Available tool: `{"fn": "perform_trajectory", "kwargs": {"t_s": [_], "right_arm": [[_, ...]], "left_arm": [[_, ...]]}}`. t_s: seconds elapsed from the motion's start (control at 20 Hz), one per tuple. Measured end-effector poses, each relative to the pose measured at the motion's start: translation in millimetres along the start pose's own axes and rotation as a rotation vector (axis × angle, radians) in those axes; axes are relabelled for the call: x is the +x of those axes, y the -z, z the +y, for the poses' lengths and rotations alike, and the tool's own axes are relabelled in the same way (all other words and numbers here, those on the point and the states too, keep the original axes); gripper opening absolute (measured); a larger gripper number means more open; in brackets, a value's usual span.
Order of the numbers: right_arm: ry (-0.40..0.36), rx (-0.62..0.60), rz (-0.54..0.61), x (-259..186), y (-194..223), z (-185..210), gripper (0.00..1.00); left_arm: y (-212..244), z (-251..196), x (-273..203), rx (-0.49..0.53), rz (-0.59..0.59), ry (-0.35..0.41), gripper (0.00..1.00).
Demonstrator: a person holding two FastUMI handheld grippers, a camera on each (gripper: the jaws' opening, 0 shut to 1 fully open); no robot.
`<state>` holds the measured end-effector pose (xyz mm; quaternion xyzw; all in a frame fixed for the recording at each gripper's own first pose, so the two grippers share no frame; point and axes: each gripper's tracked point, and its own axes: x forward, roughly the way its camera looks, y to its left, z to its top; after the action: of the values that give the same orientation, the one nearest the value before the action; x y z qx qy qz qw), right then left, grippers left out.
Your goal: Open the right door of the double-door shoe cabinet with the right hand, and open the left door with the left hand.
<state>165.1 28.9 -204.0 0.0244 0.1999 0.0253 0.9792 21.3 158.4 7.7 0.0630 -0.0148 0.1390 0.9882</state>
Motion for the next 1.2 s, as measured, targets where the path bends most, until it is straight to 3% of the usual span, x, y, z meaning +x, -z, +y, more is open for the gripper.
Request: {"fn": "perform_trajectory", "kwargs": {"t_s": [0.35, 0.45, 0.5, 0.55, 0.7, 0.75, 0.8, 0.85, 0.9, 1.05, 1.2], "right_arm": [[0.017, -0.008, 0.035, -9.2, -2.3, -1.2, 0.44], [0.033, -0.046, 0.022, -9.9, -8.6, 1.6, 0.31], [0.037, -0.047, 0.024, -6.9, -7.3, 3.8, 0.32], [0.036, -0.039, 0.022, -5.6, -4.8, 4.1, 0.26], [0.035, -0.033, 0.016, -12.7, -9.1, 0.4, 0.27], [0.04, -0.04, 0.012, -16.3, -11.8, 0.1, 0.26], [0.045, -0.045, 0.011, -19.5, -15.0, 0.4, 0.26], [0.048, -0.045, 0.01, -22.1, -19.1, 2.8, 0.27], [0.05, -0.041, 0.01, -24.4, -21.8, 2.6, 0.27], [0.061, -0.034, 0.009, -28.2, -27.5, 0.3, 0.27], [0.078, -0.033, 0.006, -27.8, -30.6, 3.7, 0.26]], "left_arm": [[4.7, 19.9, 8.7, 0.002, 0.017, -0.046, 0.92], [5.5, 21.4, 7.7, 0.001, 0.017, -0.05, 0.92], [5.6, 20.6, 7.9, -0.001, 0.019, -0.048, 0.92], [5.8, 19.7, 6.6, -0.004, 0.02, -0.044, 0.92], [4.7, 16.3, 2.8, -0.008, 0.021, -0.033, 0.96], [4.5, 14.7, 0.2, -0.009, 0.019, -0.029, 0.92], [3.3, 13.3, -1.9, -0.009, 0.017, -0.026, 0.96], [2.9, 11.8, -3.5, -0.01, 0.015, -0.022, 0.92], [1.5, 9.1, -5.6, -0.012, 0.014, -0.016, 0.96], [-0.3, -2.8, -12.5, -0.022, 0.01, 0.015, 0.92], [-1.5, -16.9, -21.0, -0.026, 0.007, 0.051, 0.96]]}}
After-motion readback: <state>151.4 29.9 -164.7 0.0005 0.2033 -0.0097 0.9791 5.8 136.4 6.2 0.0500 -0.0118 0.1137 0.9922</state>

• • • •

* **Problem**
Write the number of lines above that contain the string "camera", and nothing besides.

* **The completed task**
2